• Exercise: When you spot the word "named" in a line of the data below, copy that line.

####################

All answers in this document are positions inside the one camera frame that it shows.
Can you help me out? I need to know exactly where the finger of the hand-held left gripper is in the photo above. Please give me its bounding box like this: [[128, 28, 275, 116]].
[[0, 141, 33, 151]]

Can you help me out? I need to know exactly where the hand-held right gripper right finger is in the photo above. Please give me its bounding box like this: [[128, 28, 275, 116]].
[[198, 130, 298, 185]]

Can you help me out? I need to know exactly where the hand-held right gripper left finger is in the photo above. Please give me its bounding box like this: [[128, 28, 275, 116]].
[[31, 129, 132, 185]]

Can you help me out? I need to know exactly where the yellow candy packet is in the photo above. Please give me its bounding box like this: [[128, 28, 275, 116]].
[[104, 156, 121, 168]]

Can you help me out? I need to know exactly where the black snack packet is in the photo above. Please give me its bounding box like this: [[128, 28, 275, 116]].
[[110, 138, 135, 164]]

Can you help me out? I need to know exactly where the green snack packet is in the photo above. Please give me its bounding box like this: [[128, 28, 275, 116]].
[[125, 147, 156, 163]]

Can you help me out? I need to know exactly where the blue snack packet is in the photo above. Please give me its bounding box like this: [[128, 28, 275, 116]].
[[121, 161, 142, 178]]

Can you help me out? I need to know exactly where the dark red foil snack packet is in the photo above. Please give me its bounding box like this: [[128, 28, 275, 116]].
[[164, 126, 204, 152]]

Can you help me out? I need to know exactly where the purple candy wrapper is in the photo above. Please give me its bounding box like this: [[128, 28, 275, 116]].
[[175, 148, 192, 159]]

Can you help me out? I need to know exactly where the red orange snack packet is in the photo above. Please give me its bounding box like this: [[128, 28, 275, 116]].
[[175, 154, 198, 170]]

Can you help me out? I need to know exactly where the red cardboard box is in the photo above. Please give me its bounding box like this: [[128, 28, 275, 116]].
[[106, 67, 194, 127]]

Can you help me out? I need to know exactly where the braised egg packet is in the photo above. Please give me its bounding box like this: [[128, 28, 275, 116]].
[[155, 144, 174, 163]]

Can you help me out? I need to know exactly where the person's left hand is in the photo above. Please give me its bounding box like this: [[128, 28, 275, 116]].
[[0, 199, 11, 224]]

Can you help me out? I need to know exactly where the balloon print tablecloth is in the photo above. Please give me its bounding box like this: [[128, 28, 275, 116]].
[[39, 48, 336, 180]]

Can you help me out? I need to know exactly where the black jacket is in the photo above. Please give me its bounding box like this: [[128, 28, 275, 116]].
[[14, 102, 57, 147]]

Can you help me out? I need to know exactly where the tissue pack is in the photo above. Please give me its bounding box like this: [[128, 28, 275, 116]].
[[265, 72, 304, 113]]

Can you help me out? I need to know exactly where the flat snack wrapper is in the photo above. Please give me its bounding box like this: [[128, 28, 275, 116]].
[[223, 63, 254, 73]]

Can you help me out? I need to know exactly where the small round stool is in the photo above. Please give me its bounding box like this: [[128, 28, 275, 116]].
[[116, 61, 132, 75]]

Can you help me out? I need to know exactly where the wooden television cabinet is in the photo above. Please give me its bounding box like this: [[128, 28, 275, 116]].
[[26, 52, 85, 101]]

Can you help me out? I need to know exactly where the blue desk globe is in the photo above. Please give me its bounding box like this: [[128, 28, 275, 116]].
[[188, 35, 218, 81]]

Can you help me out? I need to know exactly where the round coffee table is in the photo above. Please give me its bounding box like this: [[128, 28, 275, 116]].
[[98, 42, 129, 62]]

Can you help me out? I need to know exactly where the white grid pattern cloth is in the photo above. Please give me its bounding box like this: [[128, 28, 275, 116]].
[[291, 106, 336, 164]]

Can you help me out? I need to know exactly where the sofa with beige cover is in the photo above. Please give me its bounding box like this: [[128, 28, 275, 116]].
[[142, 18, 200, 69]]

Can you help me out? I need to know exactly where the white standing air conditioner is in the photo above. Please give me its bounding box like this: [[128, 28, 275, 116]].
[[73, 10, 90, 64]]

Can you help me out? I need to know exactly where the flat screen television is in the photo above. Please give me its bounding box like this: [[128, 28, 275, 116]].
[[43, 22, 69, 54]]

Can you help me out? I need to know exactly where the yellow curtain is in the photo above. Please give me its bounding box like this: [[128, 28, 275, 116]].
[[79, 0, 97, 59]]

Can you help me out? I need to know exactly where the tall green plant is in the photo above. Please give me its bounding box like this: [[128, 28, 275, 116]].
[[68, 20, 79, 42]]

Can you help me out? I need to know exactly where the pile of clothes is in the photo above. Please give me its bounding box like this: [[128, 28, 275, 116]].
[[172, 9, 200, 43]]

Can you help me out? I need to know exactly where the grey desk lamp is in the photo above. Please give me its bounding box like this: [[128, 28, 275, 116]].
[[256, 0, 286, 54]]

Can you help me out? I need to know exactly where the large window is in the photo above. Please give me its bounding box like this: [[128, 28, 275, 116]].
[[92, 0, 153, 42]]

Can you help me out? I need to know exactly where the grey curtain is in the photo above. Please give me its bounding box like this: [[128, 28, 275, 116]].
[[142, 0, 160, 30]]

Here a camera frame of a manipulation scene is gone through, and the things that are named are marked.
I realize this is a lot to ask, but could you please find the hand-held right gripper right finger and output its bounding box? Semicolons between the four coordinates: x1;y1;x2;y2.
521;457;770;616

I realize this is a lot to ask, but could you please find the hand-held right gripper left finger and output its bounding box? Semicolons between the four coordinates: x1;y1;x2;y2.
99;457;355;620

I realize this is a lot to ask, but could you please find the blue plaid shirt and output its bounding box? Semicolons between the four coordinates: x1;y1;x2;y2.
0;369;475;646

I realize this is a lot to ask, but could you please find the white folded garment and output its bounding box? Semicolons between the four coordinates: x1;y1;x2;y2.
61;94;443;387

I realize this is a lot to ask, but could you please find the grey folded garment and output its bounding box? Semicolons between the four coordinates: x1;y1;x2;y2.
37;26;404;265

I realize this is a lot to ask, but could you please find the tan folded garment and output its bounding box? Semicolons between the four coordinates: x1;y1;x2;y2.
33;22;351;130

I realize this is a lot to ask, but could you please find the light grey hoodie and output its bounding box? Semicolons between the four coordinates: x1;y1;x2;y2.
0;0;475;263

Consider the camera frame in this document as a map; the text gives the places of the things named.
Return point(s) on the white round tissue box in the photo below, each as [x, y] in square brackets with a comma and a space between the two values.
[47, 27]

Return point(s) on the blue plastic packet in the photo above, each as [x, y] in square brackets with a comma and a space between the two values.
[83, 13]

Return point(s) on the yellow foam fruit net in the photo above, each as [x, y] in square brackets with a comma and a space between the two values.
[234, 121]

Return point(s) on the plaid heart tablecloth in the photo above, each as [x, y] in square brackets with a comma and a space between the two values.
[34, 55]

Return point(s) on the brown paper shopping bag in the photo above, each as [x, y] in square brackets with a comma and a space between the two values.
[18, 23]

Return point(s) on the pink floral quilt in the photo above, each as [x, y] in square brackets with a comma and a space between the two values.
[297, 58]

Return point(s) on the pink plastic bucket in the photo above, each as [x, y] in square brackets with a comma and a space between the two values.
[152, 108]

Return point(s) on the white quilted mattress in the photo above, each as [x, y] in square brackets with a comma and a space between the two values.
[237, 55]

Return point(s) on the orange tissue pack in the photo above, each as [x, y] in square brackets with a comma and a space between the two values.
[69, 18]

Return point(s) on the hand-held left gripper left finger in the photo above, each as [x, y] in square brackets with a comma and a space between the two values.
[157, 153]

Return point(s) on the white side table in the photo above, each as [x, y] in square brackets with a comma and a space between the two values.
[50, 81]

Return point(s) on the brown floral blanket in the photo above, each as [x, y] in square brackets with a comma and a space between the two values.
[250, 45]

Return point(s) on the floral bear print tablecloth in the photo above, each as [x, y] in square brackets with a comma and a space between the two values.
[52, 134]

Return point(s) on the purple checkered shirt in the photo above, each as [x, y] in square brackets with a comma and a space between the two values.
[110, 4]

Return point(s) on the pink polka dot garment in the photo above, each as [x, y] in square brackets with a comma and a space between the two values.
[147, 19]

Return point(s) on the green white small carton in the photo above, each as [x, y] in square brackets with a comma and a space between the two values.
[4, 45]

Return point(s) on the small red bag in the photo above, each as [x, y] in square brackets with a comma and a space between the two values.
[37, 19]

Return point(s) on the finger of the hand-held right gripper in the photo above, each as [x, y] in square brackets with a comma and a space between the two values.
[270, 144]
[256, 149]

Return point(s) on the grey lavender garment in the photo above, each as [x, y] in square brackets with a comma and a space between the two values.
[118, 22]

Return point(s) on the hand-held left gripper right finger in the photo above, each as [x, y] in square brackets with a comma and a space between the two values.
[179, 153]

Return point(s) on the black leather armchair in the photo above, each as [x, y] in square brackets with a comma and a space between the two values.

####################

• Response:
Here a camera frame of a manipulation scene is gone through, and the things that are named are marked.
Consider the camera frame in this document as a map; the text gives the places of the things named.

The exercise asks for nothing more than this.